---- Information given
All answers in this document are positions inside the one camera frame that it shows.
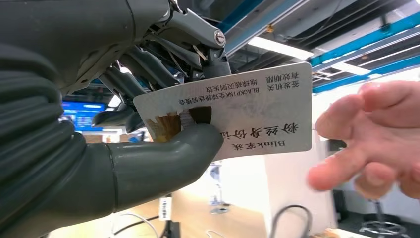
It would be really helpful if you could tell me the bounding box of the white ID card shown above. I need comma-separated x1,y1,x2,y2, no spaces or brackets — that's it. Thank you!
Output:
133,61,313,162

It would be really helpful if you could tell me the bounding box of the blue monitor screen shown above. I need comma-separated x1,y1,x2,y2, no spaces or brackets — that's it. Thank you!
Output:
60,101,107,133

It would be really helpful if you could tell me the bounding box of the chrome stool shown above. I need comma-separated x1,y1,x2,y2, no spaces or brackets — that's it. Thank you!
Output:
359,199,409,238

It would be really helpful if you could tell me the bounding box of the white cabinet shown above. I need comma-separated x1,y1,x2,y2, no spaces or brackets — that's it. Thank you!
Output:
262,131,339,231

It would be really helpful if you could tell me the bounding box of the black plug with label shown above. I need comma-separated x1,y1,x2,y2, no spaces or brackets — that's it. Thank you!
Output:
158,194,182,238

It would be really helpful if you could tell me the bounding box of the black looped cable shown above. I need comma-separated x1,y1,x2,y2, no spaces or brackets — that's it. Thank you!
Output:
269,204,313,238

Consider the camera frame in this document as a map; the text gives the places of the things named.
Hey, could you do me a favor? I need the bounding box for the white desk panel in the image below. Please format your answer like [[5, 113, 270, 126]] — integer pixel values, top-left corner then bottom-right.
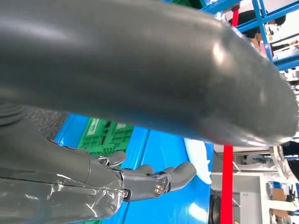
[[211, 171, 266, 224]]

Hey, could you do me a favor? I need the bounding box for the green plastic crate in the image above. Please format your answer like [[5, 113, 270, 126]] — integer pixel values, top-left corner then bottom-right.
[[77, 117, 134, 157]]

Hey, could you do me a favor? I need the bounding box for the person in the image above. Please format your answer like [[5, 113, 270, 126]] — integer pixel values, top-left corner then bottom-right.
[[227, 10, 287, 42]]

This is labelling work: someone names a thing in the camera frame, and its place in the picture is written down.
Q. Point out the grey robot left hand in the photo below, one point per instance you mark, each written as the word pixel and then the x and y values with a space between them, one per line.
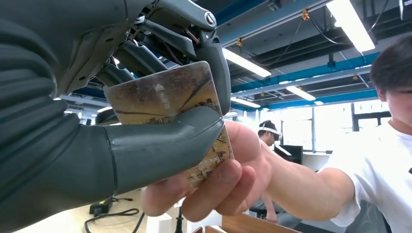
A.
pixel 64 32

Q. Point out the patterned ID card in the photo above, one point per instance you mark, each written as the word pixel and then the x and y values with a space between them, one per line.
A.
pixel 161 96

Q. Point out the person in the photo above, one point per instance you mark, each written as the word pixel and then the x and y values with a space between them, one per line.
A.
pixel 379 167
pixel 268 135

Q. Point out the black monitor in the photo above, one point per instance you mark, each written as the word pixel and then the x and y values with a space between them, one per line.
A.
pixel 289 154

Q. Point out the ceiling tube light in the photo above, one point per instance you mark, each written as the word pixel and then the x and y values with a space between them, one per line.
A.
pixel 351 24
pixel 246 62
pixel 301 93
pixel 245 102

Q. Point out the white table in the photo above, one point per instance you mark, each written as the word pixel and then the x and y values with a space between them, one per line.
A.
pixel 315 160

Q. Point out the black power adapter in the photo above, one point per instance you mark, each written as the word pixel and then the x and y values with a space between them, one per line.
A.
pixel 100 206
--------
**What is being asked:** Write out the data above in full and exactly, but without the pictures.

**Completed task:**
All answers in this document are positions inside the one camera frame that it shows.
It would be really helpful if you could tell me the bounding box of the white ID card shown above. I need comma-separated x1,y1,x2,y2, no spaces or brackets — that's it. Thank you!
Output:
133,61,313,162

It would be really helpful if you could tell me the bounding box of the blue monitor screen shown above. I need comma-separated x1,y1,x2,y2, no spaces or brackets — that's it. Thank you!
Output:
60,101,107,133

It would be really helpful if you could tell me the bounding box of the chrome stool shown above. I need comma-separated x1,y1,x2,y2, no spaces or brackets — that's it. Thank you!
Output:
359,199,409,238

It would be really helpful if you could tell me the bounding box of the white cabinet shown above. I need comma-separated x1,y1,x2,y2, no spaces or brackets — that's it. Thank you!
Output:
262,131,339,231

It would be really helpful if you could tell me the bounding box of the black plug with label shown above. I need comma-separated x1,y1,x2,y2, no spaces or brackets — that's it. Thank you!
Output:
158,194,182,238

It would be really helpful if you could tell me the bounding box of the black looped cable shown above. I need comma-separated x1,y1,x2,y2, no spaces or brackets — that's it. Thank you!
Output:
269,204,313,238

Consider the camera frame in this document as a map; the text gives the places of the things named.
Hey, could you do me a favor? I need the bounding box for the white desk panel in the image below. Please format your answer like [[5, 113, 270, 126]] — integer pixel values, top-left corner then bottom-right.
[[211, 171, 266, 224]]

Hey, could you do me a favor? I need the bounding box for the green plastic crate in the image above. Please format your answer like [[5, 113, 270, 126]] — integer pixel values, top-left corner then bottom-right.
[[77, 117, 134, 157]]

Hey, could you do me a favor? I need the bounding box for the person in the image above. Please format your answer like [[5, 113, 270, 126]] — integer pixel values, top-left corner then bottom-right.
[[227, 10, 287, 42]]

This is labelling work: someone names a thing in the camera frame, and its place in the picture is written down.
Q. Point out the grey robot left hand in the photo below, one point per instance you mark, each written as the word pixel and then the x and y values with a space between them, one per line.
A.
pixel 64 32

Q. Point out the patterned ID card in the photo above, one point per instance you mark, each written as the word pixel and then the x and y values with a space between them, one per line.
A.
pixel 161 96

Q. Point out the person in the photo above, one point per instance you mark, each written as the word pixel and then the x and y values with a space between them, one per line.
A.
pixel 379 167
pixel 268 135

Q. Point out the black monitor in the photo above, one point per instance you mark, each written as the word pixel and then the x and y values with a space between them, one per line.
A.
pixel 289 154

Q. Point out the ceiling tube light in the photo above, one point per instance you mark, each written as the word pixel and then the x and y values with a space between them, one per line.
A.
pixel 351 24
pixel 246 62
pixel 301 93
pixel 245 102

Q. Point out the white table in the photo above, one point per instance you mark, each written as the word pixel and then the x and y values with a space between them, one per line.
A.
pixel 315 160

Q. Point out the black power adapter in the photo above, one point per instance you mark, each written as the word pixel and then the x and y values with a space between them, one per line.
A.
pixel 100 206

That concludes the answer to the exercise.